▶ [Instructions for the task]:
Only the lines of the data below from the one with "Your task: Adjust" through the one with "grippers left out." are wanted. Repeat them exactly.

▶ [Dataset extract]:
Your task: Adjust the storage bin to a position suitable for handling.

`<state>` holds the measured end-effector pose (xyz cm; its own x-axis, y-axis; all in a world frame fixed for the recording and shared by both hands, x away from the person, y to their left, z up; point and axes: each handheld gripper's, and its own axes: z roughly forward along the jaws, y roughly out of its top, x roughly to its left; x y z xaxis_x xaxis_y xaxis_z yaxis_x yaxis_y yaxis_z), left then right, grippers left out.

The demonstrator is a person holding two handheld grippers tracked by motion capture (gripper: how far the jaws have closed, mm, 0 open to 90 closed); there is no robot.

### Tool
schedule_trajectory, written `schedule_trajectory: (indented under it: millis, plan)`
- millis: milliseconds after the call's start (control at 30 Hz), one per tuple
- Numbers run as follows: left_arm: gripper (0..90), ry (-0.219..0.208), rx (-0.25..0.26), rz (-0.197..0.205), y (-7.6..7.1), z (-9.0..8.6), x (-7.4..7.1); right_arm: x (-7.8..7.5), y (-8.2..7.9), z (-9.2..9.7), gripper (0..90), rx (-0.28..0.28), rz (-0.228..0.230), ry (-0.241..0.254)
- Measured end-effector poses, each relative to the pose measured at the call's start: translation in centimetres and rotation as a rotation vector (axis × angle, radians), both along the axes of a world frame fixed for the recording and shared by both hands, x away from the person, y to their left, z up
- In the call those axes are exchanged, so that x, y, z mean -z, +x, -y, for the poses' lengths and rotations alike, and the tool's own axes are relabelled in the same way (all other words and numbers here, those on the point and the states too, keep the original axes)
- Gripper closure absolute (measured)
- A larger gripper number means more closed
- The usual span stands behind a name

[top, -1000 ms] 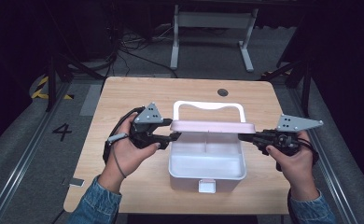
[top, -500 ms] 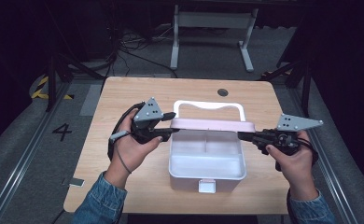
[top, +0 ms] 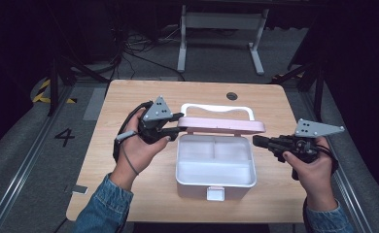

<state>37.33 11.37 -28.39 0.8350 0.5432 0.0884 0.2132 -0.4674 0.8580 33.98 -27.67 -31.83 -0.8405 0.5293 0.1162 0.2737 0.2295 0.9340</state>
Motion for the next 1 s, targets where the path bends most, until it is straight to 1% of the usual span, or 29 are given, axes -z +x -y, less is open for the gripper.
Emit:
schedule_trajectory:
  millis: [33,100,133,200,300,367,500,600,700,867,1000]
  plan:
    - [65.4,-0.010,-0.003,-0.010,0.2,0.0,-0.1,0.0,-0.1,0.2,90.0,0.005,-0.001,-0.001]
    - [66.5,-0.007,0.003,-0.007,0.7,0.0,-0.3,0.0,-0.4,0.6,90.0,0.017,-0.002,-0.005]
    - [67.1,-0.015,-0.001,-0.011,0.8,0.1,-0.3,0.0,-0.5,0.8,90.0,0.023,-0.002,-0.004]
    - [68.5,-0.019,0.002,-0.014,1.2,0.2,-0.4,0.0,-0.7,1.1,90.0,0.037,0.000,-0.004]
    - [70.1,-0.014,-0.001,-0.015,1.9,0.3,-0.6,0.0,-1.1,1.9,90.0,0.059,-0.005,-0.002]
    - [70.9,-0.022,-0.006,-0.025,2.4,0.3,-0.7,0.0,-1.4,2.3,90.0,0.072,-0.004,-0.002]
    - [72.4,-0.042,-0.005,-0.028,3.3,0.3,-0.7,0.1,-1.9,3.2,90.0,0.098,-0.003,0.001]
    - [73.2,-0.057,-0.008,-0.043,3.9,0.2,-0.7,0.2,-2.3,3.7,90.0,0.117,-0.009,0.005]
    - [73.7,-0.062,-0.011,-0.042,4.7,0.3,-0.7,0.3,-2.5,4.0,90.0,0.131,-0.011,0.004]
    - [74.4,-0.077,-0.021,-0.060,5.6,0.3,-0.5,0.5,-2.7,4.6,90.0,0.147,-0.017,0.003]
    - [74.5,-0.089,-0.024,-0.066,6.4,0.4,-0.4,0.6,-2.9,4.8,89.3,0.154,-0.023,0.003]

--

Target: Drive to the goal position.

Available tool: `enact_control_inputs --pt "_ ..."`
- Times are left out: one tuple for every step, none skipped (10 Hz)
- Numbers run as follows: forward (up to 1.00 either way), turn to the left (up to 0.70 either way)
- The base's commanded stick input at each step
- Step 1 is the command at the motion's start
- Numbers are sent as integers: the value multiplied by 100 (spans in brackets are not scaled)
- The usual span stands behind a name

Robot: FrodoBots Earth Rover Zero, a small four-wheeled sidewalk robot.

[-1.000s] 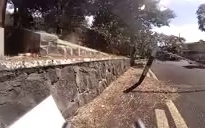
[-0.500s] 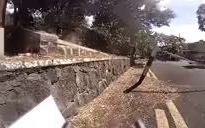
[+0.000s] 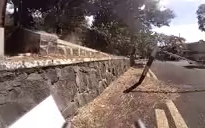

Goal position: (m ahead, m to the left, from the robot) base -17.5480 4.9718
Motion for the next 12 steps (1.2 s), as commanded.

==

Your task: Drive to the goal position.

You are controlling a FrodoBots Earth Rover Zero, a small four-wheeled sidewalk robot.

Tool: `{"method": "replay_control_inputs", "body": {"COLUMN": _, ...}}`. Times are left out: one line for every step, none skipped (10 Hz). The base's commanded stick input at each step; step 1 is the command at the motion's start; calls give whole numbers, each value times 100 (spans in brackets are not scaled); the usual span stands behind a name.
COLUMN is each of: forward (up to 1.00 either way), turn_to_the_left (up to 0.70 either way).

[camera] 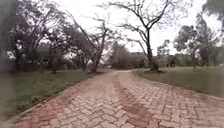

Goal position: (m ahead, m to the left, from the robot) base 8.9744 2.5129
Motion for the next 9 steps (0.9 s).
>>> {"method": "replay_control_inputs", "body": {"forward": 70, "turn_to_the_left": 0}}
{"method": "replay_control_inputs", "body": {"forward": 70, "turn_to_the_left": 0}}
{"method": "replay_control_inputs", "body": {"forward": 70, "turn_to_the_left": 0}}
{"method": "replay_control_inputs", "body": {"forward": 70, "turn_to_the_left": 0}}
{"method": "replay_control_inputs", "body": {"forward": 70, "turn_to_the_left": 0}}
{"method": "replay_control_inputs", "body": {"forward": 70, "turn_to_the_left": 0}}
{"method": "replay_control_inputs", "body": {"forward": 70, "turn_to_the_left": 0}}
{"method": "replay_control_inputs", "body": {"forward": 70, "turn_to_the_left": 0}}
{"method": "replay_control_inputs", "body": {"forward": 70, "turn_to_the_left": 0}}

▶ [Solution for this problem]:
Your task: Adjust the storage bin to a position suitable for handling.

`<state>` holds the measured end-effector pose (xyz cm; its own x-axis, y-axis; all in a world frame fixed for the recording and shared by both hands, x away from the person, y to their left, z up; point and axes: each handheld gripper's, and its own axes: z roughly forward along the jaws, y roughly out of its top, x roughly to its left; x y z xaxis_x xaxis_y xaxis_z yaxis_x yaxis_y yaxis_z), left then right, grippers left out.

The exercise is fully answered.